The Fix
pip install pydantic==2.10.4
Based on closed pydantic/pydantic issue #11708 · PR/commit linked
Production note: Most teams hit this during upgrades or environment changes. Roll out with a canary and smoke critical endpoints (health, OpenAPI/docs) before 100%.
@@ -1122,14 +1122,14 @@ assert error.model_dump() == {
There are some occasions where it is desirable to create a model using runtime information to specify the fields.
-For this Pydantic provides the `create_model` function to allow models to be created on the fly:
+Pydantic provides the [`create_model()`][pydantic.create_model] function to allow models to be created dynamically:
from pydantic import BaseModel, computed_field, create_model
def area(self) -> float:
return self.length**2
Square = create_model(
"Square",
__base__=BaseModel,
length=(float, "length"),
area=computed_field(area),
)
print(Square(length=2).model_dump())
# For pydantic < 2.11, Output: {'length': 2.0, 'area': 4.0}
# For pydantic >= 2.11, raises AttributeError: 'property' object has no attribute '__mro__'
Re-run the minimal reproduction on your broken version, then apply the fix and re-run.
Option A — Upgrade to fixed release\npip install pydantic==2.10.4\nWhen NOT to use: Do not use if it changes public behavior or if the failure cannot be reproduced.\n\n
Why This Fix Works in Production
- Trigger: AttributeError when using `create_model` with `computed_field`.
- Mechanism: Reworked the `create_model` field definitions format to allow computed fields to be specified correctly, fixing an AttributeError in Pydantic 2.11 and later.
- Why the fix works: Reworked the `create_model` field definitions format to allow computed fields to be specified correctly, fixing an AttributeError in Pydantic 2.11 and later. (first fixed release: 2.10.4).
- If left unfixed, the same config can fail only in production (env differences), causing startup failures or partial feature outages.
Why This Breaks in Prod
- Shows up under Python 3.12 in real deployments (not just unit tests).
- Surfaces as: AttributeError when using `create_model` with `computed_field`.
Proof / Evidence
- GitHub issue: #11708
- Fix PR: https://github.com/pydantic/pydantic/pull/11032
- First fixed release: 2.10.4
- Reproduced locally: No (not executed)
- Last verified: 2026-02-09
- Confidence: 0.95
- Did this fix it?: Yes (upstream fix exists)
- Own content ratio: 0.55
Verified Execution
We executed the runnable minimal repro in a temporary environment and captured exit codes + logs.
- Status: PASS
- Ran: 2026-02-11T16:52:29Z
- Package: pydantic
- Fixed: 2.10.4
- Mode: fixed_only
- Outcome: ok
Logs
{'length': 2.0, 'area': 4.0}
Discussion
High-signal excerpts from the issue thread (symptoms, repros, edge-cases).

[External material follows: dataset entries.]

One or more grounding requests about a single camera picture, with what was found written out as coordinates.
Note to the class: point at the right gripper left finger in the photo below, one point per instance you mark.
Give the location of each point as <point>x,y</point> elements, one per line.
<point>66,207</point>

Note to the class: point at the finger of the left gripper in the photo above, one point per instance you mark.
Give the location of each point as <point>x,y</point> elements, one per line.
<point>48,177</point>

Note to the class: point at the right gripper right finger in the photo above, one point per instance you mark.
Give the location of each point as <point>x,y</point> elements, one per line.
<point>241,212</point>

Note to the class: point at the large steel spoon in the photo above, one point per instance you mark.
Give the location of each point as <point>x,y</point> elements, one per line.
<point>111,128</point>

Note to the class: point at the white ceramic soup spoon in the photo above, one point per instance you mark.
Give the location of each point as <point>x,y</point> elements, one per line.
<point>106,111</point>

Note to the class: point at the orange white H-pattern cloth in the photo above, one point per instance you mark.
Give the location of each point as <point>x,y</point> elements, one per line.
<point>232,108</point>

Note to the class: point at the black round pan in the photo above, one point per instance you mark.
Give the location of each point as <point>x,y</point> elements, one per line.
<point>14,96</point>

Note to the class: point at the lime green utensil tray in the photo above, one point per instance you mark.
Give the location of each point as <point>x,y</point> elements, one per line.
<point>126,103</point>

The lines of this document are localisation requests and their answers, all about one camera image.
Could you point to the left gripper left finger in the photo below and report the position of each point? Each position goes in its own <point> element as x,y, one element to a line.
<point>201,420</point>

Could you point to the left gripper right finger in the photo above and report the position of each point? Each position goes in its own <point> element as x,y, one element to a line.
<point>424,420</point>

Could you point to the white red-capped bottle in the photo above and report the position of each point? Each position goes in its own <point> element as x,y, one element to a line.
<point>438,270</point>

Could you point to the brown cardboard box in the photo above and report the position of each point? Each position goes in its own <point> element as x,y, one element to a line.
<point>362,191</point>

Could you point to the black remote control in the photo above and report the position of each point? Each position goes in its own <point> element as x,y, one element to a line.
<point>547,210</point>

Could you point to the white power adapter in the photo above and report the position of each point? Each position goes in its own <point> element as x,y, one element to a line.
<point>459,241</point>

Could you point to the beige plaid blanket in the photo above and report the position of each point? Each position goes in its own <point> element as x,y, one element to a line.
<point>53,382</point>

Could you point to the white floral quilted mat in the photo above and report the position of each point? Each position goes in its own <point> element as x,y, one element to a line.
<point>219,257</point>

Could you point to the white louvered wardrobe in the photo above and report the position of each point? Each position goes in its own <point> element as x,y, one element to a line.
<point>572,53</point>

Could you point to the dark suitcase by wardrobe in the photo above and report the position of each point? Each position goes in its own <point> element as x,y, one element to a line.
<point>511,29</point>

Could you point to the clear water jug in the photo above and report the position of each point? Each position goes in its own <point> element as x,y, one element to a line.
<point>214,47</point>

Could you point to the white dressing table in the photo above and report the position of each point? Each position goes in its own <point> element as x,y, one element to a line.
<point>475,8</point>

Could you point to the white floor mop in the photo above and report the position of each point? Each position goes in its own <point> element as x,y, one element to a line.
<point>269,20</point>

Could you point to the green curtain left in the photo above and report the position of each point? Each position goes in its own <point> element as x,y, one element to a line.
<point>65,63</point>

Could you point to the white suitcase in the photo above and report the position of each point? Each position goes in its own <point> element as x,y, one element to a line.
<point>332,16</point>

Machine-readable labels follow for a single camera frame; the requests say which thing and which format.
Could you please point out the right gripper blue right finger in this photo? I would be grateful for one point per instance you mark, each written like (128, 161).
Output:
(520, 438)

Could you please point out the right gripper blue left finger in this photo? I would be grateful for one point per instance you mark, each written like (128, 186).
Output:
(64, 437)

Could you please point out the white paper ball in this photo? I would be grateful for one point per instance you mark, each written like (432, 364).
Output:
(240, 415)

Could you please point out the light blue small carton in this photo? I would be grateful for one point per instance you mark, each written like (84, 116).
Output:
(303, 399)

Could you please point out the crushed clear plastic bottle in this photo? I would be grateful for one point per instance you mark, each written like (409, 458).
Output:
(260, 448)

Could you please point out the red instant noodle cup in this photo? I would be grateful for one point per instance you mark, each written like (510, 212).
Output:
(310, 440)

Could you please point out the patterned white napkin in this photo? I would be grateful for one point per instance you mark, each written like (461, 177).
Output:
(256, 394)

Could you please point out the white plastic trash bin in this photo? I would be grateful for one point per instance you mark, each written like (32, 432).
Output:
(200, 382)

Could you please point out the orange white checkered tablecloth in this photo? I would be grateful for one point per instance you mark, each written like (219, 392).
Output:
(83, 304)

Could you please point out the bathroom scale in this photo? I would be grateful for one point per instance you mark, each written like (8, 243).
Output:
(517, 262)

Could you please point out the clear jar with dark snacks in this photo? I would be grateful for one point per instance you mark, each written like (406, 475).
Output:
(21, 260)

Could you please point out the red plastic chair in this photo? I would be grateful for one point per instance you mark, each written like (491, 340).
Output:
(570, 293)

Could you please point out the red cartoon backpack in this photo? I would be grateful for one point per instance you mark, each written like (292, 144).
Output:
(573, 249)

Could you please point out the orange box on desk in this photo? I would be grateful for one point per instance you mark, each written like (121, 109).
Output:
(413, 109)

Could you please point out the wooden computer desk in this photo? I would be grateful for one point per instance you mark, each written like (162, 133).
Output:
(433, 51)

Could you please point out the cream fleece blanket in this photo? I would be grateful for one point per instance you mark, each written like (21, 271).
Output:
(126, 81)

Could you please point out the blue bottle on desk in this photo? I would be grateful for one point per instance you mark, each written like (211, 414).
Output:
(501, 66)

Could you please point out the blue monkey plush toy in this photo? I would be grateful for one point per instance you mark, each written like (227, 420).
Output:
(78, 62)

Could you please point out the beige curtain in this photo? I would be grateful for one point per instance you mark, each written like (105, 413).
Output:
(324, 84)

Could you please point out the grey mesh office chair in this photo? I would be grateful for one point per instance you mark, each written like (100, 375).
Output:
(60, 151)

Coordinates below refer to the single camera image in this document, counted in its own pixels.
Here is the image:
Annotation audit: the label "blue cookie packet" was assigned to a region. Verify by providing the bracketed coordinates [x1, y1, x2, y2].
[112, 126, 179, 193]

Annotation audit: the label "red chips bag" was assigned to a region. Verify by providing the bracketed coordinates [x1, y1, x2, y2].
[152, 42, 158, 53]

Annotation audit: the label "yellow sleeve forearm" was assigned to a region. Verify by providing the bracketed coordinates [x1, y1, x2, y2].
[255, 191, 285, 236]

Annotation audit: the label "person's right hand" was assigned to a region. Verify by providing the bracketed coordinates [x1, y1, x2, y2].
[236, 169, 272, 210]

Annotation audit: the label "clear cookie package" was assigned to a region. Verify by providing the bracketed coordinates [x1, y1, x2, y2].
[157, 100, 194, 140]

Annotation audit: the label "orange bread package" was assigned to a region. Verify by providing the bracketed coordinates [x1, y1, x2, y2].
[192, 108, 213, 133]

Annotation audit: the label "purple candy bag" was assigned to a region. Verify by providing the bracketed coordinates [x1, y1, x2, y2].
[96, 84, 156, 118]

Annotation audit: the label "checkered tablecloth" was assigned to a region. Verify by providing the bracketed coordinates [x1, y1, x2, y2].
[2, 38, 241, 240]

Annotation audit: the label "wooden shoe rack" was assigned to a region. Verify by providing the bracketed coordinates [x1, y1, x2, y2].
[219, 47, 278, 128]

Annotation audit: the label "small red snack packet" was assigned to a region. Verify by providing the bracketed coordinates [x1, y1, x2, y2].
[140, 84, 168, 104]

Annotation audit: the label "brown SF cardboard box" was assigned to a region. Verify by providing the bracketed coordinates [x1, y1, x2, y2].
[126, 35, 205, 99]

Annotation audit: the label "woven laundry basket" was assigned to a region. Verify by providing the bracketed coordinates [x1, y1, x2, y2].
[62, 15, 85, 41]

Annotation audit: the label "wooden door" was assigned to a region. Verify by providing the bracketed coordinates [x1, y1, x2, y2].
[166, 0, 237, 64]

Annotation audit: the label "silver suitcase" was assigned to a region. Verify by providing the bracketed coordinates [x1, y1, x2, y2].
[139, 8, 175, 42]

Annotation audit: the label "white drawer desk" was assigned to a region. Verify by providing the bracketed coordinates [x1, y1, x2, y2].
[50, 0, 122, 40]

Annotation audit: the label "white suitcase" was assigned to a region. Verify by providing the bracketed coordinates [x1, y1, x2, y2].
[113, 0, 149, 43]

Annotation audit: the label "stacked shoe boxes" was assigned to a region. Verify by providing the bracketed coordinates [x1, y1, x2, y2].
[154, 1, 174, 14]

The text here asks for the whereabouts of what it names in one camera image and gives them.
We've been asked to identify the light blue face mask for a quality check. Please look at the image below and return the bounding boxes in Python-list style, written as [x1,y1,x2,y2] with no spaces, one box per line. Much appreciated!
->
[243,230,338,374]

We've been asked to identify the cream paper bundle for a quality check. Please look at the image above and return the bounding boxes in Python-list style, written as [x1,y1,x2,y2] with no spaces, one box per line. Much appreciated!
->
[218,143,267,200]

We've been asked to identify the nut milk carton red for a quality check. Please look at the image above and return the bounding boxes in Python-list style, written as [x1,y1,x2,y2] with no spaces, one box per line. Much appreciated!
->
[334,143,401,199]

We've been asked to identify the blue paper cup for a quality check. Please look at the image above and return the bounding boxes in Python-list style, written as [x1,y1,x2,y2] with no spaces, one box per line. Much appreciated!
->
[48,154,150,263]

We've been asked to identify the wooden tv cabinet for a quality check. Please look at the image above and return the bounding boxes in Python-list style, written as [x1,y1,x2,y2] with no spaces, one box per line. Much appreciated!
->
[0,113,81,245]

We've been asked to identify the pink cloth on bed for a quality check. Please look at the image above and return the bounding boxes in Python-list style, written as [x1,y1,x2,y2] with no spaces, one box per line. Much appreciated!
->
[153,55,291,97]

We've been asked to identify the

“It seems that passing computed fields as normal fields in create_model() was accidentally working before 2.11, but this wasn't documented nor intended”
Failure Signature (Search String)
- AttributeError when using `create_model` with `computed_field`.
Error Message
Stack trace
Error Message
-------------
AttributeError when using `create_model` with `computed_field`.
Minimal Reproduction
from pydantic import BaseModel, computed_field, create_model
def area(self) -> float:
return self.length**2
Square = create_model(
"Square",
__base__=BaseModel,
length=(float, "length"),
area=computed_field(area),
)
print(Square(length=2).model_dump())
# For pydantic < 2.11, Output: {'length': 2.0, 'area': 4.0}
# For pydantic >= 2.11, raises AttributeError: 'property' object has no attribute '__mro__'
Environment
- Python: 3.12
- Pydantic: 2
What Broke
Using `create_model` with computed fields results in an AttributeError, breaking model creation.
Fix Options (Details)
Option A — Upgrade to fixed release Safe default (recommended)

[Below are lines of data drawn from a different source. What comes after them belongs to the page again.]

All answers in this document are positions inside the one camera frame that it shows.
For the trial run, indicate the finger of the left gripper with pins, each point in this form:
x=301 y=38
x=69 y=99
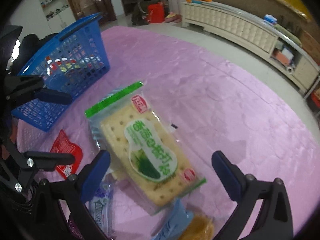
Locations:
x=31 y=162
x=22 y=89

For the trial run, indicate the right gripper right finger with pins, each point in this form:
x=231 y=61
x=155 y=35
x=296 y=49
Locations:
x=274 y=220

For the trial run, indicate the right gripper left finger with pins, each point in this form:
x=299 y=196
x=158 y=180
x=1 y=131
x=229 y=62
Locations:
x=76 y=190

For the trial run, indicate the blue gum stick packet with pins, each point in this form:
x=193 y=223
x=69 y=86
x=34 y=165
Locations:
x=101 y=205

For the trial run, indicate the blue plastic basket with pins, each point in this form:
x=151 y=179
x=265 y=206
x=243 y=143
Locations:
x=70 y=62

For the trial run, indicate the orange bun packet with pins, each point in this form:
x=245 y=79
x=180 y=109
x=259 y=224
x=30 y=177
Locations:
x=200 y=228

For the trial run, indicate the green cracker packet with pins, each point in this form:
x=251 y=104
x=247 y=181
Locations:
x=144 y=151

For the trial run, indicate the light blue snack packet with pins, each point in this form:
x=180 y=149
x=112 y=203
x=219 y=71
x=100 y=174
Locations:
x=175 y=223

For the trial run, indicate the dark backpack on floor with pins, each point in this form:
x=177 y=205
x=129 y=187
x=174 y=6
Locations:
x=140 y=13

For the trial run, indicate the red shopping bag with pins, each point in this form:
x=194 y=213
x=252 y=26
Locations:
x=156 y=13

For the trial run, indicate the cardboard box on cabinet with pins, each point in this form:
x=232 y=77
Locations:
x=310 y=45

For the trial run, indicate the cream TV cabinet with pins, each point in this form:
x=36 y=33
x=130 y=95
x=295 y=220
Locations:
x=257 y=36

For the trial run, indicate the green folded cloth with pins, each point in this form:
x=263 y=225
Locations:
x=288 y=34

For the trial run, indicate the blue tissue pack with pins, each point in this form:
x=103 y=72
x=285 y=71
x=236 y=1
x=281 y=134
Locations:
x=270 y=19

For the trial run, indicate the oranges on blue plate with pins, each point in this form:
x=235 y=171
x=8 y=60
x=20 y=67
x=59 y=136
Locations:
x=198 y=0

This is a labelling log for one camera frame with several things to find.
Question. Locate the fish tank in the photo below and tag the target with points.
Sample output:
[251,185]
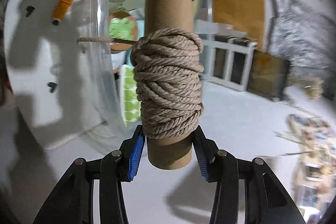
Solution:
[268,76]

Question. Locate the white drawer shelf unit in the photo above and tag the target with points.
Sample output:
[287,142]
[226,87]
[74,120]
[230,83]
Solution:
[227,55]

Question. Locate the cardboard tube with twine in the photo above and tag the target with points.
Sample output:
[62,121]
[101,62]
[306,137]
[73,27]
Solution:
[166,71]

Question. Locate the orange hand cream tube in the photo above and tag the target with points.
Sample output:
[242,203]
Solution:
[60,11]

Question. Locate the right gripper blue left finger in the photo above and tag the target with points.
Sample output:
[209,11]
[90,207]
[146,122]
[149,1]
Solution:
[131,153]

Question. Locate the clear plastic storage bin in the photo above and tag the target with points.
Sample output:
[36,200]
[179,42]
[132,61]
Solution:
[104,62]

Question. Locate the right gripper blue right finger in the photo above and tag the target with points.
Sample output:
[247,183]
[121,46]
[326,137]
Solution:
[206,151]

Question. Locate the green dotted white packet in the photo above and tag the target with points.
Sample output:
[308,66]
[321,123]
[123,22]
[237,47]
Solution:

pip install pydantic==2.10.4
Use when you can deploy the upstream fix. It is usually lower-risk than long-lived workarounds.
Fix reference: https://github.com/pydantic/pydantic/pull/11032
First fixed release: 2.10.4
Last verified: 2026-02-09. Validate in your environment.
When NOT to Use This Fix
- Do not use if it changes public behavior or if the failure cannot be reproduced.
Verify Fix
Re-run the minimal reproduction on your broken version, then apply the fix and re-run.
Did This Fix Work in Your Case?
Quick signal helps us prioritize which fixes to verify and improve.
Prevention
- Add a CI check that diffs key outputs after upgrades (OpenAPI schema snapshots, JSON payload shapes, CLI output).
- Upgrade behind a canary and run integration tests against the canary before 100% rollout.
Version Compatibility Table
| Version | Status |
|---|---|
| 2.10.4 | Fixed |
Related Issues
No related fixes found.
Sources
We don’t republish the full GitHub discussion text. Use the links above for context.